BRIEF – Omit every picture. Return all other data as it stands.

** RECORDED DATA follows **

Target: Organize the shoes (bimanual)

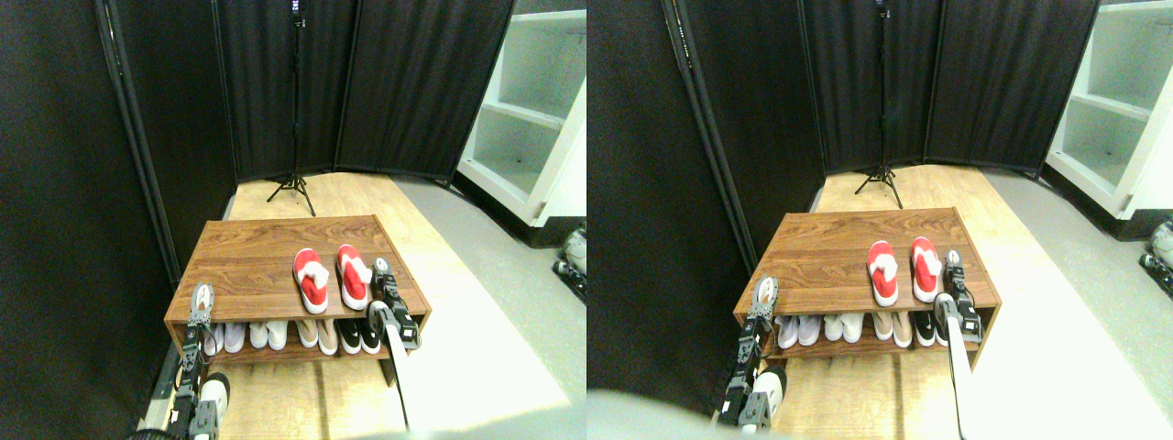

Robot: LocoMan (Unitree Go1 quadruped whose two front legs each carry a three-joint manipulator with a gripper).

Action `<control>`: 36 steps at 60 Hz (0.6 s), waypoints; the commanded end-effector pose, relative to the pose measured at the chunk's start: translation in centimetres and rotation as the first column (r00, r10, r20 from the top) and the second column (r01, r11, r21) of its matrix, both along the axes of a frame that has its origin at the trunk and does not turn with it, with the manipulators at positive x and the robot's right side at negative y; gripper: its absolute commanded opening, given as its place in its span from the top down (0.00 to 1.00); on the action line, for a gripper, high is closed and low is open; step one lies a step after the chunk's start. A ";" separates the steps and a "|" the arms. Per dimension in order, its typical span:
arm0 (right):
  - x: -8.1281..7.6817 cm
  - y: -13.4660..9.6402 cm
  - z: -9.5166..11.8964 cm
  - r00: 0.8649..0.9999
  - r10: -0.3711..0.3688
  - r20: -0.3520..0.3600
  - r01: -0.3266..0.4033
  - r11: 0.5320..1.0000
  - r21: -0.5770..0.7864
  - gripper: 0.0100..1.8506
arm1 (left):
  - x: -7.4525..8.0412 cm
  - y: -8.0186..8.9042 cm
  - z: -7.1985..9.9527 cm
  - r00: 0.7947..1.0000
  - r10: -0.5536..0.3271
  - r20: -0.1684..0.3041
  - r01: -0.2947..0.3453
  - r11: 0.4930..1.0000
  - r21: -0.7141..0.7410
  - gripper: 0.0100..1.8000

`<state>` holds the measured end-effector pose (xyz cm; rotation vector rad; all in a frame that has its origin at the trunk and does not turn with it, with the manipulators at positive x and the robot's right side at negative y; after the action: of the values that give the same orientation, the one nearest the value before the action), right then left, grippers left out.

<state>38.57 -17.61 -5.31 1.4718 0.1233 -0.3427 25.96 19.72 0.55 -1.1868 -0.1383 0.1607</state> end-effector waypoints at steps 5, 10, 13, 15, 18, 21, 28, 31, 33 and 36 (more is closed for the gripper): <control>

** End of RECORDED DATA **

RESULT –
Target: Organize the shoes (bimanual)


Robot: LocoMan (Unitree Go1 quadruped whose two front legs each carry a three-joint manipulator with a gripper).

Action `<control>`: 36 steps at 60 Hz (0.6 s), waypoints; the commanded end-effector pose, relative to the pose measured at the chunk's start: translation in centimetres and rotation as the first column (r00, r10, r20 from the top) and the second column (r01, r11, r21) of its matrix, both along the axes of a frame that has its origin at the trunk and does not turn with it, with the manipulators at positive x and the robot's right side at negative y; gripper: its absolute commanded opening, given as its place in its span from the top down (0.00 to 1.00); on the action line, for a gripper, high is closed and low is open; step one lies a step after the chunk's start. A ";" separates the steps and a "|" the arms. Per dimension in order, its typical span:
arm0 (right):
  - x: -8.1281..7.6817 cm
  - y: -13.4660..9.6402 cm
  - z: -9.5166..11.8964 cm
  - r00: 0.8649..0.9999
  - r10: -0.3711..0.3688
  - r20: -0.3520..0.3600
  - r01: -0.3266..0.4033
  - r11: 0.5320..1.0000
  - r21: -0.5770..0.7864
  - gripper: 0.0100..1.8506
arm1 (left):
  - x: -7.4525..8.0412 cm
  - y: -8.0186..8.9042 cm
  - z: -7.1985..9.9527 cm
  - r00: 0.7947..1.0000
  - r10: -0.5536..0.3271
  - r20: -0.1684..0.3041
  - r01: -0.2947..0.3453
  - r11: 0.4930..1.0000
  - r21: -0.7141..0.7410
  - gripper: 0.0100..1.8000

`<state>` holds the measured end-effector pose (xyz cm; rotation vector rad; all in a frame that has its origin at the trunk and does not turn with it, with the manipulators at positive x and the robot's right side at negative y; after the action: of the values that give the same orientation, the one nearest the value before the action), right then left, grippers left out.

<state>38.57 -17.61 -5.31 1.4718 0.1233 -0.3427 25.96 19.72 0.55 -1.1868 -0.1383 0.1607</state> end-effector waypoints at steps 5, 10, 13, 15, 18, 21, 28, 31, 33 and 36 (more is closed for the gripper): <control>

Besides this answer, the exercise requires nothing else.